6. The reinforcement of the medically-reinforced porous bioceramic according to the present invention must be distributed at the force receiving portion to support the force and protect the porous portion. 7. The medically enhanced porous bioceramic reinforcement according to the present invention may be in the form of a cylinder, an elliptical cylinder, a square cylinder, a triangular cylinder, and an irregular cylinder (Fig. 3-6). The reinforcement distribution is edge-type at the edge (Fig. 5-6), centered at the center (Fig. 3-4), and two or more reinforcements are dispersed (Fig. 7-12). The arrangement of the reinforcements can be: longitudinal (Fig. 3-10), lateral (Fig. 12), oblique (Fig. 11), cross (Fig. 11) and mixed

(Figure 11-12) Arrange. The number of reinforcements can be from 1 to 20 (Fig. 7-12), and the amount of reinforcement in the entire ceramic volume is from 10% to 90%.

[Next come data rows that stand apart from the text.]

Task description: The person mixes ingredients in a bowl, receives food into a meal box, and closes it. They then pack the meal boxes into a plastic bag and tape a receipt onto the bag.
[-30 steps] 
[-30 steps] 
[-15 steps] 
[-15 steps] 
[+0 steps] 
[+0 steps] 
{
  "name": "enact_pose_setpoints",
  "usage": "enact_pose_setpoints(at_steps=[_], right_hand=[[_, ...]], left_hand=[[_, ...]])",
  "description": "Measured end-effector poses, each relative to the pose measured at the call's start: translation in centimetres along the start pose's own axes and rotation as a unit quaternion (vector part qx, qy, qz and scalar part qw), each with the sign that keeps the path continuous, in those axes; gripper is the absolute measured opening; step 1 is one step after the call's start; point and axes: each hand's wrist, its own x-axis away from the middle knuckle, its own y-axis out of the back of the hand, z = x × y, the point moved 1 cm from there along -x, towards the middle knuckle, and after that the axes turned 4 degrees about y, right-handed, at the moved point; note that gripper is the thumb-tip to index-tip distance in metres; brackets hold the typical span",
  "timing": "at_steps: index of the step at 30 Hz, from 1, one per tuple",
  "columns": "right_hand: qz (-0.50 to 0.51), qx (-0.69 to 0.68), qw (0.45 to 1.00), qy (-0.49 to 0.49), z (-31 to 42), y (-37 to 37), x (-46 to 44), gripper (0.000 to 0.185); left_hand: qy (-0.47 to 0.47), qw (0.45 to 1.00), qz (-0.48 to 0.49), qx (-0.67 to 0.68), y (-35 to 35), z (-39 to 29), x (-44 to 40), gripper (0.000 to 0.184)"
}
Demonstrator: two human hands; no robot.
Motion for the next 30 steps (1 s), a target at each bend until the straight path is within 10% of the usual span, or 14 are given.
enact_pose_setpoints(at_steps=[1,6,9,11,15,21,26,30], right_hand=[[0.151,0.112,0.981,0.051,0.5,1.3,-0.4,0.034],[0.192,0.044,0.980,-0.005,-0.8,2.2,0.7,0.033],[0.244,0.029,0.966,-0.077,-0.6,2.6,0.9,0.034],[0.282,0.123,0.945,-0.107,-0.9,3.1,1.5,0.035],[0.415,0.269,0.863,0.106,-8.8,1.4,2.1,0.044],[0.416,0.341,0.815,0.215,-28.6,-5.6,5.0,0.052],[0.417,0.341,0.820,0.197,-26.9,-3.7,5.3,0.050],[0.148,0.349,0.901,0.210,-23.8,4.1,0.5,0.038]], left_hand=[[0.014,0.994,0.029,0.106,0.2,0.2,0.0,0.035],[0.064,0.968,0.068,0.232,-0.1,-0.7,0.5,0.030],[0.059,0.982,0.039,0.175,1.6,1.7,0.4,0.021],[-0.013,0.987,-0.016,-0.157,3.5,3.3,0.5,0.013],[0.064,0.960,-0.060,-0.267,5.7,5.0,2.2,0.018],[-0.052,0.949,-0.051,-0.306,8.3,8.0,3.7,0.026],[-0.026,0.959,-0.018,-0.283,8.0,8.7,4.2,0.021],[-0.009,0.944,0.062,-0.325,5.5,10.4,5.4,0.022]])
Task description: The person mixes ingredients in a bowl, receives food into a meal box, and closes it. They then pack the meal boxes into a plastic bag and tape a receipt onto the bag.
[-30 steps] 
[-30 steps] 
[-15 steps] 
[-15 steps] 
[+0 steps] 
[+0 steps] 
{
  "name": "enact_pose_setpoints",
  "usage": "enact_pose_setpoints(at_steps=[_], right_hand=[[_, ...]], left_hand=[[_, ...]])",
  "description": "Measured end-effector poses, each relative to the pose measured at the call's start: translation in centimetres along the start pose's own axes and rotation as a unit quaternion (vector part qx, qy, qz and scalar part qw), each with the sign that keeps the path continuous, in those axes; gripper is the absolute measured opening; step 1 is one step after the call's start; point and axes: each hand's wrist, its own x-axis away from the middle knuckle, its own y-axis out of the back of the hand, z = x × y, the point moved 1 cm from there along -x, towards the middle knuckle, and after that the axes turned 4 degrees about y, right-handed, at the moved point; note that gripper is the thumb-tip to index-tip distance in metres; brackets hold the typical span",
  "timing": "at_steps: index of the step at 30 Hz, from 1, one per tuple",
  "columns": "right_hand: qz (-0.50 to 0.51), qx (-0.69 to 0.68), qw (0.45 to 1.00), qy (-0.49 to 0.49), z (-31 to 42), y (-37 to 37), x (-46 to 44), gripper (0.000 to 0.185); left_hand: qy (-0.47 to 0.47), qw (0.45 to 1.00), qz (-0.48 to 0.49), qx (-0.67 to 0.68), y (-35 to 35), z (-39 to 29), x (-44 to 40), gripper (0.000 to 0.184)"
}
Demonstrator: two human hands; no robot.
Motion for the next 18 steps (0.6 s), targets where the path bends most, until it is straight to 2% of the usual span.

 8. The ceramic powder raw material used for preparing the reinforced porous bioceramic according to the present invention has a grain size of 1.0 nm to 100 μm, and may be pure micron (0.1-μμm) or pure nano-powder (<100 nm). It can be a mixture of nano and micro powders. The chemical composition of the powder is selected from biologically active, such as from pure hydroxyapatite or doped hydroxyapatite, pure tricalcium phosphate or doped tricalcium phosphate, hydroxyapatite/tricalcium phosphate two-phase composite ceramic powder, Pure calcium carbonate or doped calcium carbonate, pure or doped alumina, pure zirconia or doped zirconia, titania, aluminum-magnesium spinel, and mixed powders in different ratios between the above various components.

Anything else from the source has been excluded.